氷河戦士は、神獣や魔獣を模したオリハルコン製のプロテクターをまとっていた。
「ああ、相手にとって不足はない!」
サブリーダーのバドーの闘志は燃え上がっている。いや、彼ら氷河戦士の絆が燃えているのだ。
(……手強い……!)
ポーカーフェイスのチョウガイだが、内心は動揺している。
全ての仏敵を宇宙の塵に変える魔天降伏。
その破壊のエネルギーを、七人で力を合わせてとはいえ、氷河戦士は無効にしてしまった。
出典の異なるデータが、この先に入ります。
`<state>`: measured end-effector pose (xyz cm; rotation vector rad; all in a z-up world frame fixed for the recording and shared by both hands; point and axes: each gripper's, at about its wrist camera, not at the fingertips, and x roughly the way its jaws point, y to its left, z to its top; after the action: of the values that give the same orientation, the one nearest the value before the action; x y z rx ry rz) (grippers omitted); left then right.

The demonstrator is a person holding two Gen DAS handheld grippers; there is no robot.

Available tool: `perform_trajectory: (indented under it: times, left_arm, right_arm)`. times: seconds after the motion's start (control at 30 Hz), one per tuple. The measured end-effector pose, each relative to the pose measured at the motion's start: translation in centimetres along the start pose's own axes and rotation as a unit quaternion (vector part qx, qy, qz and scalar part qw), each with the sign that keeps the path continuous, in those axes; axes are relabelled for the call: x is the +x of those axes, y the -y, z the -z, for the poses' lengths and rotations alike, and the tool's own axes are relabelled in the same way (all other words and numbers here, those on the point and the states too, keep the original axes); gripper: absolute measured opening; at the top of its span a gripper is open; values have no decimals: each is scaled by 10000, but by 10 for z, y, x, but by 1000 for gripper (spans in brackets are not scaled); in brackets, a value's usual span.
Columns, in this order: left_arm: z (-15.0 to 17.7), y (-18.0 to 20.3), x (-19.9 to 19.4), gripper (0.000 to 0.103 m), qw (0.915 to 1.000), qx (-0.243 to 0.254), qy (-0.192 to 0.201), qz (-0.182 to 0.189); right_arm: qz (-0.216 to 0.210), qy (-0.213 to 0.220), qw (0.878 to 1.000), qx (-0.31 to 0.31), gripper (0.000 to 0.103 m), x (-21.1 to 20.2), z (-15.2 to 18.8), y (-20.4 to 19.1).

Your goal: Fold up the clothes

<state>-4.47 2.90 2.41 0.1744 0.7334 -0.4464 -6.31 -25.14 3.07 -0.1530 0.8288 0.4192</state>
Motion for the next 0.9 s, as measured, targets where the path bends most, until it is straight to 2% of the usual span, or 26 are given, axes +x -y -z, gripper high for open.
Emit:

一日に一度しか放てぬ大技を、こうもあっさり無力化するとは。
「チョウガイ、お前一人か」
まるで美女のような外見のミーメが問う。チョウガイが答える前に、彼らの頭上に新たな人影が飛来した。
「――む」
フェンリルは眉をしかめた。現れた人影はチョウガイの仲間だ。
「遅いぞゴヨウ!」
チョウガイの叱責はどこか弾んでいた。
知多星ゴヨウに様々な思いが沸き上がった。
たとえば同志ソンショウだ。
ソンショウは昨年に突然、即身仏の修行に入った。世界中で病魔が蔓延したのは、その数日後だ。
ソンショウの行いには意味があった、彼は苦行の果てに即身仏となり、今では「あの世」の人々を守るために戦っている。
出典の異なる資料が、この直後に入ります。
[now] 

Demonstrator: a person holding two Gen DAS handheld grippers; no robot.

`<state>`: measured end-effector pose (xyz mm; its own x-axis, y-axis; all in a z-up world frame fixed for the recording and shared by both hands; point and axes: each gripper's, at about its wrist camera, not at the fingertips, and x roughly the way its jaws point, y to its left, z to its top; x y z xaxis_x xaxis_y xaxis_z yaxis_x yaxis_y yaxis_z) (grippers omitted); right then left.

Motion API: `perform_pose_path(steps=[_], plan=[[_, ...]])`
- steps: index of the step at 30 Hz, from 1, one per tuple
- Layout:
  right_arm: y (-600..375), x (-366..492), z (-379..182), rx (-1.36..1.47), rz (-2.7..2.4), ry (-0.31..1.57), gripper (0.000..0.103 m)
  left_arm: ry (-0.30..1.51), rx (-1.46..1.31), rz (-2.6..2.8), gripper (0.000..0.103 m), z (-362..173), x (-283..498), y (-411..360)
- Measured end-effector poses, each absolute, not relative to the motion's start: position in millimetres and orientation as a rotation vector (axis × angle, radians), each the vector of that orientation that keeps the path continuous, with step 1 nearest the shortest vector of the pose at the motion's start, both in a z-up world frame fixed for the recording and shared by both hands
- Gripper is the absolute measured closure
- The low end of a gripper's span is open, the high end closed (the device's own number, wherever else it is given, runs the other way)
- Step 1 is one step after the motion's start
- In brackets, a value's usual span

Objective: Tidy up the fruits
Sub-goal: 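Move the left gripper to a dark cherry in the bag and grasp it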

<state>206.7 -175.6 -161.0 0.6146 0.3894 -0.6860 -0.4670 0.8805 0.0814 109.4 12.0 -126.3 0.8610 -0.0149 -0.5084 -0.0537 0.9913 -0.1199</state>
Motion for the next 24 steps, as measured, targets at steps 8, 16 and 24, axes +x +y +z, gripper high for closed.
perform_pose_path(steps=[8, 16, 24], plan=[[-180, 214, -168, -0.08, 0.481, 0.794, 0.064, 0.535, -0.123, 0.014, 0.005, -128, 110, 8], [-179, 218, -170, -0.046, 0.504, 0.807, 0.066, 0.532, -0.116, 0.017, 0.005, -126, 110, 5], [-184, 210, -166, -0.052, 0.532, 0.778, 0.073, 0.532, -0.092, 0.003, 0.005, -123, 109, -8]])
更にコーエンとリッキー、二人の女性はショッピングモールにしかけられた爆弾のために死んだ。
だが、二人の尊い犠牲のおかげで、他に死者は皆無だった。
人は未来を守るために死す――
それが人類開始以来の、人間の使命なのだ。
だからこそ、ゴヨウも死を恐れない。
未来を守り、自身の有終の美を飾らんとする決意だけがある。
ゴヨウは地に降り立ち、氷河戦士らを見据えた。
更に右手を天に掲げた。
「――速き風よ!」
途端にゴヨウの右手に風が渦を巻いて収束していく。
「光と共に開放されよー!」
ゴヨウが氷河戦士に右手を突き出せば、鳳凰の羽ばたきのごとき突風が吹き荒れた。